When will the rainy season in Guangzhou end?
Meiyu, also known as Huangmeitian, refers to the cloudy and rainy natural climate phenomenon in the middle and lower reaches of the Yangtze River in China, Taiwan Province Province in China, south-central Japan and South Korea every year from the middle and late June to the first half of July. Because plum rains occur when plums are ripe in the south of the Yangtze River, China people call this climate phenomenon "plum rains" or "plum rains season". During the rainy season, the air humidity is high, the temperature is high, and clothes are easy to get moldy, so some people call the rainy season "moldy rain" with the same sound.
Every year from late May to early June, cold air from the north and warm air from the south meet in South China, forming a quasi-static front in South China. By the end of June, the influence of warm air was strengthened, and the quasi-static front moved northward to Jianghuai area, becoming the quasi-static front of Jianghuai (also known as Meiyu front). Because the warm air from the south carries a lot of water vapor, when it meets the cold air mass, it will produce a lot of convection activities. Because the cold and warm air forces are similar during this period, the front stays in the Jianghuai area.
To put it simply, it is related to the subtropical high in the western Pacific: during the rainy season, the cold air in the north often goes south, and the warm and humid airflow in the southwest goes deep into the north, and the cold and warm air meet, generally forming a rain belt.
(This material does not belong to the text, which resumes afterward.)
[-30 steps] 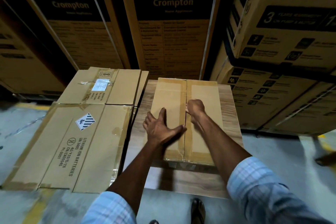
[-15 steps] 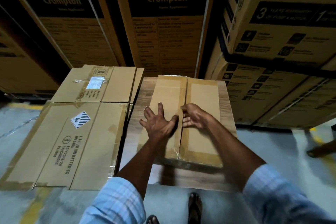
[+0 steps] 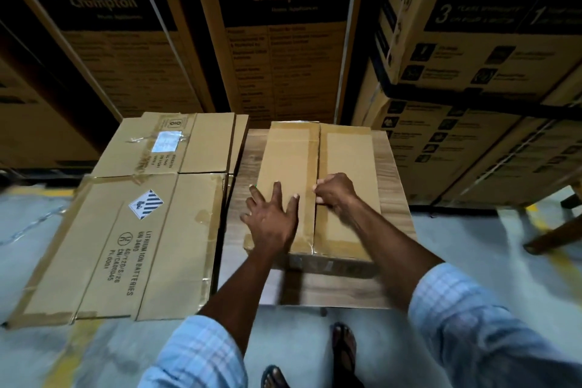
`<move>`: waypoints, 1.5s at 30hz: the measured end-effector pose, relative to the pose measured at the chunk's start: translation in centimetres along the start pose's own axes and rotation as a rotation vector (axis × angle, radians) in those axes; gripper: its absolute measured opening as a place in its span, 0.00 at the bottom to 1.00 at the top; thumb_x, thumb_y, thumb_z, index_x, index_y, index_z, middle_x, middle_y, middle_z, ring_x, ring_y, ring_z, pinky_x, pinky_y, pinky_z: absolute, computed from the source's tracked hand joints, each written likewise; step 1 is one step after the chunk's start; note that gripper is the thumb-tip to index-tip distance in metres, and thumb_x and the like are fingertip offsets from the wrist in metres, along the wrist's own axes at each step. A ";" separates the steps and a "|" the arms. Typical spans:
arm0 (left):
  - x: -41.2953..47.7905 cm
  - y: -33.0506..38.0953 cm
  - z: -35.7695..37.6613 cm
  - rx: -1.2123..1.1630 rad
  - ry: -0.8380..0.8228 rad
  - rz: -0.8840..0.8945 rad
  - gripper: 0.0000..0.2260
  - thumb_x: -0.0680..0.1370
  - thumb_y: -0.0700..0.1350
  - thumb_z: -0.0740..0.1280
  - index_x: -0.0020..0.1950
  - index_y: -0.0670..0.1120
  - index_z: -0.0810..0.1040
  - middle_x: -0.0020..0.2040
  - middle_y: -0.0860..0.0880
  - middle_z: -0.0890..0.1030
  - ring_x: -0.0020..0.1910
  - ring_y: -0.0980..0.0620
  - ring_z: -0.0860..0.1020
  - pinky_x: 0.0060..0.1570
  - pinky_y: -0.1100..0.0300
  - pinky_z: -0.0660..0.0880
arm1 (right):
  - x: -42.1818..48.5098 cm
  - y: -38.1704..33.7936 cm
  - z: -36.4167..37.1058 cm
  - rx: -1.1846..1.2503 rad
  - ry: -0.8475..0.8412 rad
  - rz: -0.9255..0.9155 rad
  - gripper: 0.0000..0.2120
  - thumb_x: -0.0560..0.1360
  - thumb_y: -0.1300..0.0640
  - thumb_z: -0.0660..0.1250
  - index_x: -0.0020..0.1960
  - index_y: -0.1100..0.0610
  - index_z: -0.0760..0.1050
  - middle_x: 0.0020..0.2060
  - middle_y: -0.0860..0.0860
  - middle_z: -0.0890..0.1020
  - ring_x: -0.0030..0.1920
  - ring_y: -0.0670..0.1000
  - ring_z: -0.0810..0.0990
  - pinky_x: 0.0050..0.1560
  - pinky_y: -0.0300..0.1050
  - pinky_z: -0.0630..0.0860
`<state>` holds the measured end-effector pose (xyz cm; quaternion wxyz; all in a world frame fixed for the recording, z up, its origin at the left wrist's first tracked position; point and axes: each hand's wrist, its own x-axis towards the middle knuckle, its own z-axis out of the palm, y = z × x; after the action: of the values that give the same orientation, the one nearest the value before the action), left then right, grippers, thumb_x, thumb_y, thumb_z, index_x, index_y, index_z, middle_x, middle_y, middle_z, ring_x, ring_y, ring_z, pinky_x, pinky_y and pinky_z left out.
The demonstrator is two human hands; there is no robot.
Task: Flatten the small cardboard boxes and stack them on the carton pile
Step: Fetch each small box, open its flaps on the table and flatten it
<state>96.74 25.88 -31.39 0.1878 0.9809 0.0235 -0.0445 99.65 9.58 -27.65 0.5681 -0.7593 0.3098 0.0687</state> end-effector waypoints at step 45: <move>-4.7 -3.8 0.1 0.460 -0.154 0.463 0.61 0.65 0.79 0.65 0.83 0.54 0.33 0.83 0.39 0.35 0.82 0.39 0.37 0.71 0.21 0.45 | -10.2 6.4 0.7 -0.589 0.084 -0.218 0.18 0.78 0.59 0.62 0.67 0.54 0.78 0.63 0.55 0.79 0.64 0.59 0.76 0.65 0.50 0.75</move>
<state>91.86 29.24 -32.42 -0.0324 0.9707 -0.2247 -0.0786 88.16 13.19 -28.52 0.3146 -0.9221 0.2166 0.0625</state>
In normal times, it will be fine if it rains, but it happened that the western Pacific subtropical high system moved northward and pushed this rain belt to the above areas.
Meiyu mainly occurs in the middle and lower reaches of the Yangtze River in China, Taiwan Province Province in China, the southern tip of the Korean Peninsula and south-central Japan in the subtropical monsoon climate zone, while there is no Meiyu in other parts of the world at the same latitude. Although there is no obvious phenomenon of plum rain in South China, the influence of plum rain is also great.